UNREGISTERED BROKERS CHARGED BY SEC IN REAL ESTATE JOINT VENTURE DEAL

The following excerpt is from the SEC website:

September 30, 2011
“The Securities and Exchange Commission announced that on September 29, 2011, it charged two recidivists, Stephen Amella and Andre Hayden, residents of Illinois and Tennessee, respectively, with making misrepresentations to investors regarding investments in a purported real estate joint venture and for acting as unregistered brokers. The Commission seeks, among other relief, conduct-based injunctions against the defendants, permanently enjoining them from soliciting existing or potential investors to purchase or sell securities.

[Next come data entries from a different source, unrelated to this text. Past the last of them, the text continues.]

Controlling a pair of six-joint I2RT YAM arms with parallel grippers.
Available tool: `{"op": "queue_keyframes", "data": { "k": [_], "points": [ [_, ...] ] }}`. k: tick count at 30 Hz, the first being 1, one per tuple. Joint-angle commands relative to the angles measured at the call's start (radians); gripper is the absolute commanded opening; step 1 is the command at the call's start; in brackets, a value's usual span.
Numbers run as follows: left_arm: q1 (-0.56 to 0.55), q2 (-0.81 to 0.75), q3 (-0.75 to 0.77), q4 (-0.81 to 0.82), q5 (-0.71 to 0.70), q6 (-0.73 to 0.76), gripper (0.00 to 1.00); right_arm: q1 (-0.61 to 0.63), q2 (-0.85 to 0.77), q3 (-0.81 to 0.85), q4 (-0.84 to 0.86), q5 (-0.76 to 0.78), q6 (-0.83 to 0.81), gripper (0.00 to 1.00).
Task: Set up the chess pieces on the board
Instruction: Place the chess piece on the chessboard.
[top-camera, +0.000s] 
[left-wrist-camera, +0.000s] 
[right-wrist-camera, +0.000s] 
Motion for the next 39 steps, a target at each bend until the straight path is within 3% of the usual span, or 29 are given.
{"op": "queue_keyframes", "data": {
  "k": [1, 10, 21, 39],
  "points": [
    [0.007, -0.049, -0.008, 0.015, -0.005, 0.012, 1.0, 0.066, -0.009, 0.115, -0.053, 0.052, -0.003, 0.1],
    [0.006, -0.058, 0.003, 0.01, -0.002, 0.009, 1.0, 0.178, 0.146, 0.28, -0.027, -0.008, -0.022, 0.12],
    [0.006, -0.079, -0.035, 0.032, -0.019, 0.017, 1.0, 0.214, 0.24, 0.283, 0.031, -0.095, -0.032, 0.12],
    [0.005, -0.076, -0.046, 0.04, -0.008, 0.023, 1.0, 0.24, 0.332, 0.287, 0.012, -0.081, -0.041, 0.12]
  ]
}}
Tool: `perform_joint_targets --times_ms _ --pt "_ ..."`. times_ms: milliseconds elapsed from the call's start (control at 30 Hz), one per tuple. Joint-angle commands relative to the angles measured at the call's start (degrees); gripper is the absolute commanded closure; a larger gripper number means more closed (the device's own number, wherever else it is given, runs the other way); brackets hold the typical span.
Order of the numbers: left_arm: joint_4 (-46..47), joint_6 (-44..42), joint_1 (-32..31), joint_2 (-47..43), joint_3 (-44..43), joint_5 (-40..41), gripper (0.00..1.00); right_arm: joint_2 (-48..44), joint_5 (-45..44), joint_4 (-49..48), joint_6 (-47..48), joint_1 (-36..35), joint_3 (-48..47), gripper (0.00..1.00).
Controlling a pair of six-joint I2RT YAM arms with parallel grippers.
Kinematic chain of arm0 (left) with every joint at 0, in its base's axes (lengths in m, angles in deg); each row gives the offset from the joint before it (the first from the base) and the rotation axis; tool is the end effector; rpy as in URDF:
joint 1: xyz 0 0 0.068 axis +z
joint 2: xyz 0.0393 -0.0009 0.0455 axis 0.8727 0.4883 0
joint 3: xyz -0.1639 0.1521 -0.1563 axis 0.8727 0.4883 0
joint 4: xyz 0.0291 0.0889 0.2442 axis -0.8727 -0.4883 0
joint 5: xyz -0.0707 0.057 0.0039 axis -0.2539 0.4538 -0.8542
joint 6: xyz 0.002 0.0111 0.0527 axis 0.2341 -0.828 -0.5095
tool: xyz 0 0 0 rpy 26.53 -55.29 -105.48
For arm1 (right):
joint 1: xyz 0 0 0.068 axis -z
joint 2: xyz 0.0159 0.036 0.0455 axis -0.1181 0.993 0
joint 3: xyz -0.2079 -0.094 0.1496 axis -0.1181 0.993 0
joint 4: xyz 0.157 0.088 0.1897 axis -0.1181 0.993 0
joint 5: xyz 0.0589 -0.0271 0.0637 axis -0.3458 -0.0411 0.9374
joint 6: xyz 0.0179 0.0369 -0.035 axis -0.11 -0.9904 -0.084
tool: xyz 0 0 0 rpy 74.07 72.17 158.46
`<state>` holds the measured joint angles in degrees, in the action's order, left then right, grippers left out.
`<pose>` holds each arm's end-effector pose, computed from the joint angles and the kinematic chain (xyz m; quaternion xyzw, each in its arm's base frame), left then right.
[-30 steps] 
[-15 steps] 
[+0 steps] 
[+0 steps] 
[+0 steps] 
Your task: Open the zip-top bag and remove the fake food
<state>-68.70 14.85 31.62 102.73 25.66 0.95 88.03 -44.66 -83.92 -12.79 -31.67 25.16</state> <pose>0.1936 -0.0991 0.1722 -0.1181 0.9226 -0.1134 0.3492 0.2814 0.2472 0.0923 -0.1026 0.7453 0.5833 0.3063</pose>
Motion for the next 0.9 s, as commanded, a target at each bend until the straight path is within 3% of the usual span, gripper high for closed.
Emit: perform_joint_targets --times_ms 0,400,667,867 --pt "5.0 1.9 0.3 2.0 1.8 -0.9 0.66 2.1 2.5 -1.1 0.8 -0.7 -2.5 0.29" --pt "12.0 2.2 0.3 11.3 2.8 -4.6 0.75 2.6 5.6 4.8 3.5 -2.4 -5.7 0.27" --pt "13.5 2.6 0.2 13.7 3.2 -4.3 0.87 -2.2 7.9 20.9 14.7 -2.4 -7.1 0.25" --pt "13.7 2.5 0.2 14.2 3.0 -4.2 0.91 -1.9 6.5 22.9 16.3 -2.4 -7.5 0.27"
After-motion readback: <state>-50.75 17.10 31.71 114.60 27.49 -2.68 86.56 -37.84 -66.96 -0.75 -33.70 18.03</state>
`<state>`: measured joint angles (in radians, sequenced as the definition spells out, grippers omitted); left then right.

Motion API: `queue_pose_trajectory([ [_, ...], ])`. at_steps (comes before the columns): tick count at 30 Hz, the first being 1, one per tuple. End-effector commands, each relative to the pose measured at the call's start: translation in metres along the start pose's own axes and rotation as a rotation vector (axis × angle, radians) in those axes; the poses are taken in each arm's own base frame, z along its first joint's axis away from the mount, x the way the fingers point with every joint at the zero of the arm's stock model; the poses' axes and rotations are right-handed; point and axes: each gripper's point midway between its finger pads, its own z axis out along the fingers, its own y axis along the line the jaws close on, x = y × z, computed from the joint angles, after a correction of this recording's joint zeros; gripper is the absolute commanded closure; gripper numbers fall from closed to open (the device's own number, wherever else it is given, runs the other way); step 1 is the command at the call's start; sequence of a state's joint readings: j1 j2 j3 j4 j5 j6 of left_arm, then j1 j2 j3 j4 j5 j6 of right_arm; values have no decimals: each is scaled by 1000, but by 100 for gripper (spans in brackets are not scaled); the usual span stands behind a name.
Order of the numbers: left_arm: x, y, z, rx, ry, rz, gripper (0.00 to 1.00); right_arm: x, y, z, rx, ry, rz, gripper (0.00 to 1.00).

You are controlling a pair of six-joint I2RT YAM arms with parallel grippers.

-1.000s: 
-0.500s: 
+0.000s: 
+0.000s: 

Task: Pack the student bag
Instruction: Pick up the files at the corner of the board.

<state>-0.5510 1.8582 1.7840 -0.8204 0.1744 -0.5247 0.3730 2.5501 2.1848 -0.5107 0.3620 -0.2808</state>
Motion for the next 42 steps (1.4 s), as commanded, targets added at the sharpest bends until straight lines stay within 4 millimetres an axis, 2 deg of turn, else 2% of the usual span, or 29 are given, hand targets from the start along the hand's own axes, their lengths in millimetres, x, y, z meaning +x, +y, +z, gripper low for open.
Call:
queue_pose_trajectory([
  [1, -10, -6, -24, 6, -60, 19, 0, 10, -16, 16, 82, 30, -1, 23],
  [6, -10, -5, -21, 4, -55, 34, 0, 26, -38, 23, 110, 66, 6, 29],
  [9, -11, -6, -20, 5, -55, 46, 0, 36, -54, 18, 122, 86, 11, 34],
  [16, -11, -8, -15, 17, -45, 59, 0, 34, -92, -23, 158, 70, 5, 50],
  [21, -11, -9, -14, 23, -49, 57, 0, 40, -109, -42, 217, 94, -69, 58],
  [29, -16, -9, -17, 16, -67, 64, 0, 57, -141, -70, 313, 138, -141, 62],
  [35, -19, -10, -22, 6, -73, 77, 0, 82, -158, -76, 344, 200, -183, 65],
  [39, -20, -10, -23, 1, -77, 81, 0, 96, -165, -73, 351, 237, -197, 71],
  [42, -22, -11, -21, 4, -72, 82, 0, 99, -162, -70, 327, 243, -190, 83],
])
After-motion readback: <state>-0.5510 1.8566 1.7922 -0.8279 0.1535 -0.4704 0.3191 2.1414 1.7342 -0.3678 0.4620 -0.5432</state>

According to the SEC’s complaint, filed in federal court in Chicago, Stephen Amella and Andre Hayden sold $450,000 in interests in a real estate joint venture on behalf of Titan Investment Partners Corp and its president, Andrew Buie, by making material misrepresentations about the joint venture and by failing to conduct due diligence on the joint venture. The complaint alleges that Amella and Hayden represented that investments in the purported real estate joint venture would generate a guaranteed 10% monthly profit, and that the joint venture had already acquired some properties for which it needed investor funds to rehab and convert into condominiums for resale. Additionally, the complaint alleges that Amella and Hayden represented that investors’ initial investments in the joint venture would be returned to them when the projects were completed. The complaint adds that the joint venture did not acquire any real properties, and that Buie misappropriated the entire offering proceeds, spending it on his personal expenses and on commissions to Amella and Hayden. The complaint states further that had Amella and Hayden conducted due diligence, they would have uncovered that prevailing market conditions rendered it highly improbable that the purported real estate project could generate sufficient revenue to guarantee that investors would recover 10% monthly profits, and that Buie did not acquire any real properties. The complaint also alleges that Amella and Hayden sold the joint venture interests and received commissions for their selling activities without being registered with the Commission as brokers.
The defendants were previously charged by the Commission with participating in a fraudulent offering in which they misrepresented the use of proceeds, expected returns, and risks of the investment. As part of that offering, defendants raised $1.3 million from twenty-seven investors to purportedly trade in foreign currency. [see SEC v. Platinum Capital Advocates, Inc., et al., 07 C 0985 (N.D. Ill.)].
The complaint charges Amella and Hayden with violations of Section 17(a) of the Securities Act of 1933 and Sections 15(a) and 10(b) of the Securities Exchange Act of 1934 and Rule 10b-5 thereunder. The complaint seeks conduct-based injunctions against Amella and Hayden enjoining them from directly or indirectly soliciting existing or potential investors to purchase or sell securities, a statutory injunction enjoining them from acting as unregistered brokers, disgorgement, and civil penalties.”